Unlike the Google announcement which was closely orchestrated with the city, AT&T's press release seems to be the extent of their effort.
Reuters: Austin City spokesman Doug Matthews had no immediate comment on AT&T's statement, referring calls to Rondella Hawkins, the director of the city's telecommunications and regulatory group, who was not immediately available.
As explained in the article, this may be less AT&T trying to get in on a hot new market and more protection of their own existing empire. City officials should take note of the economics at play here and make sure that Austinites don't end up being the loser in a corporate grudge match.
Matthew Yglesias explains, emphasis mine.
I think the right spirit in which to read this announcement is as a warning to Google-stay out of our turf.

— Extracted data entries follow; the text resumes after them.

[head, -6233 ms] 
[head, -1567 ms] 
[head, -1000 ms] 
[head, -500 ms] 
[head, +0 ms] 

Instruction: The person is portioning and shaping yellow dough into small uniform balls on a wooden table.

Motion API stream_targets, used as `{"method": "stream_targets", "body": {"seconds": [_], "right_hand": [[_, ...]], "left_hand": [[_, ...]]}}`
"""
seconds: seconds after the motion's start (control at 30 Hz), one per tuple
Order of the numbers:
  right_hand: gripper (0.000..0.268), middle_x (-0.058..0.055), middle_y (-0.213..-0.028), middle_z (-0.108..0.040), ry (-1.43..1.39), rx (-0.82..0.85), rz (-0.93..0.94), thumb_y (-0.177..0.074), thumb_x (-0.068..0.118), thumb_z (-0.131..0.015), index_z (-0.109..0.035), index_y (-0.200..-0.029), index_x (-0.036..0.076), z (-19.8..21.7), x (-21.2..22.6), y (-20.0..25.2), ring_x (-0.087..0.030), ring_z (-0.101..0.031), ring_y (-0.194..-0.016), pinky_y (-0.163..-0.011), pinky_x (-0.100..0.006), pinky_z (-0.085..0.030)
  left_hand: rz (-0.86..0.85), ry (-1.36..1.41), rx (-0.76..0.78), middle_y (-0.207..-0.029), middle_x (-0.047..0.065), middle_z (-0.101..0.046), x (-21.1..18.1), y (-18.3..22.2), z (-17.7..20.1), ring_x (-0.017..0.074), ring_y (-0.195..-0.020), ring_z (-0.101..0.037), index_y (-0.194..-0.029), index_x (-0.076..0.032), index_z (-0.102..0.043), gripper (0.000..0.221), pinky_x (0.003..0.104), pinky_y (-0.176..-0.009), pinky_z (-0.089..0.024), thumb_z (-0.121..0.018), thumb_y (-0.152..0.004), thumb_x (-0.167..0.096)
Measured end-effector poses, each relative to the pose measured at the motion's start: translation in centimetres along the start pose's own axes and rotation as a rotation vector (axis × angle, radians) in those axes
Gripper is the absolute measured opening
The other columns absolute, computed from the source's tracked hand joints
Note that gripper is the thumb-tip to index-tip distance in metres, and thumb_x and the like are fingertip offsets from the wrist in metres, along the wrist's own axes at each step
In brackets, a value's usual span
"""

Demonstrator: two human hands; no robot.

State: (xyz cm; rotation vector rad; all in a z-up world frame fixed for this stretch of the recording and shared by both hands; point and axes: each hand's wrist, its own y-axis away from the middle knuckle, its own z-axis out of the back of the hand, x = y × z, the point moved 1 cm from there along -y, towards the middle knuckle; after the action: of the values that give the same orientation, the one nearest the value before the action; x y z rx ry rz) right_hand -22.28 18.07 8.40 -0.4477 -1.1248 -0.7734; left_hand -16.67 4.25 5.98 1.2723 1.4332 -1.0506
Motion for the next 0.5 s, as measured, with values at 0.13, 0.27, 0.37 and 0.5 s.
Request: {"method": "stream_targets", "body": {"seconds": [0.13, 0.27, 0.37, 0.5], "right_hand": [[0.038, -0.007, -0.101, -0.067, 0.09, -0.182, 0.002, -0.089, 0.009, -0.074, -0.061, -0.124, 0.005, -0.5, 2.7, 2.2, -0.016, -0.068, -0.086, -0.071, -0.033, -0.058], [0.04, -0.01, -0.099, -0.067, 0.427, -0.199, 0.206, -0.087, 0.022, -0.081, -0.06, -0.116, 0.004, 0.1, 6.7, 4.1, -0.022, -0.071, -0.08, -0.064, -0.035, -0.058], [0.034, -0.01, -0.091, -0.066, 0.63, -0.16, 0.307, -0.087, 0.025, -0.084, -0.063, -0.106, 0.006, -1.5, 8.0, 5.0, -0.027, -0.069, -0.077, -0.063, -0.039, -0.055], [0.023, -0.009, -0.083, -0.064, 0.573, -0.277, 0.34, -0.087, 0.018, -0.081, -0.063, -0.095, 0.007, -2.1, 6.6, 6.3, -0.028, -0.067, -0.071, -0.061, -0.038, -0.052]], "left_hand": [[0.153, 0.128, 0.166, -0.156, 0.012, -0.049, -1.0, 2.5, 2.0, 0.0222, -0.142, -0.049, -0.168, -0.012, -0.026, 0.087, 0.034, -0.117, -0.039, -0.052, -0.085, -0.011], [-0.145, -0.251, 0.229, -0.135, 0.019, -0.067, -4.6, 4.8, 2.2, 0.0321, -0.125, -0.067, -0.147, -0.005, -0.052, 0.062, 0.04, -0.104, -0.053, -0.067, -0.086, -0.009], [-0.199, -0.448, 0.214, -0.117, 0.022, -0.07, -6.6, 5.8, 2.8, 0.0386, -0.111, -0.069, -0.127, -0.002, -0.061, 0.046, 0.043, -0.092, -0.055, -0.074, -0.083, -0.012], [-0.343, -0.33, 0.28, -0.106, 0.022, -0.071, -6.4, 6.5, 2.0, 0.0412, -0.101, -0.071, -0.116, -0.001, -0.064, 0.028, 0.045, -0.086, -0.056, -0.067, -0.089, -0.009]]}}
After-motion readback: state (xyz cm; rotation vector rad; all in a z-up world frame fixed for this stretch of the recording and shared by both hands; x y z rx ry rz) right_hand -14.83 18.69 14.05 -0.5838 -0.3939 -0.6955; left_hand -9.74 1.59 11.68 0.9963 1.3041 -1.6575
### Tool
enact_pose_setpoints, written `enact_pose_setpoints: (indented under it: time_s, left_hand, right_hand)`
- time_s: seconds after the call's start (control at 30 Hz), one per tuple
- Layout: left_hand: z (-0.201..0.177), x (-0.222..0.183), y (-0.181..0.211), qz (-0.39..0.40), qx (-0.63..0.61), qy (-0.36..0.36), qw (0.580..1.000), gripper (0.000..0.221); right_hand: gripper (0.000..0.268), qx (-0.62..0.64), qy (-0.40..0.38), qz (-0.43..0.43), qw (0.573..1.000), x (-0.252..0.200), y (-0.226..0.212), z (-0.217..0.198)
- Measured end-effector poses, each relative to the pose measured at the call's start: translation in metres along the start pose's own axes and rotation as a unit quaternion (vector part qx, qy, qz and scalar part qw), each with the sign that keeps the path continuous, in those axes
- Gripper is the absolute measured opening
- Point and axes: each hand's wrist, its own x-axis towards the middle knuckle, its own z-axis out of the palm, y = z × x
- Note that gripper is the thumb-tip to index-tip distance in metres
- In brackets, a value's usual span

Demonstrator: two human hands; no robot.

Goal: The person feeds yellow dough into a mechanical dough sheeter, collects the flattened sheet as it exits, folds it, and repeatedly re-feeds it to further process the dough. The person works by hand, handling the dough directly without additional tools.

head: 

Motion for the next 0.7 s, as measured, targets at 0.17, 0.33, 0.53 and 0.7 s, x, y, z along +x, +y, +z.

One of the main reasons there's so little competition in the wired telecommunications market is precisely this dynamic. If one company comes in and builds a state-of-the-art network it bears large costs but gets to earn monopoly profits. If a second company comes in and builds a second state-of-the-art network, then both companies have large costs and both only get to charge the competitive price. At the monopoly price, the investment is worth making. At the competitive price, the investment isn't worth making. Normally the upshot is that you don't get the “second company”. But it's also possible to pursue a pure spoiler strategy. AT&T won't make a profit building a copycat gigabit fiber network in Austin, but it may be able to ensure that Google doesn't make a profit either. That can work to deter Google from entering any other markets. At a minimum, it might deter them from entering any AT&T markets and inspire them to look at cities where people rely on Comcast or Verizon for broadband services.
Food for thought. But for now, we can enjoy how Austin has turned being #2 on a list into being #1 on another.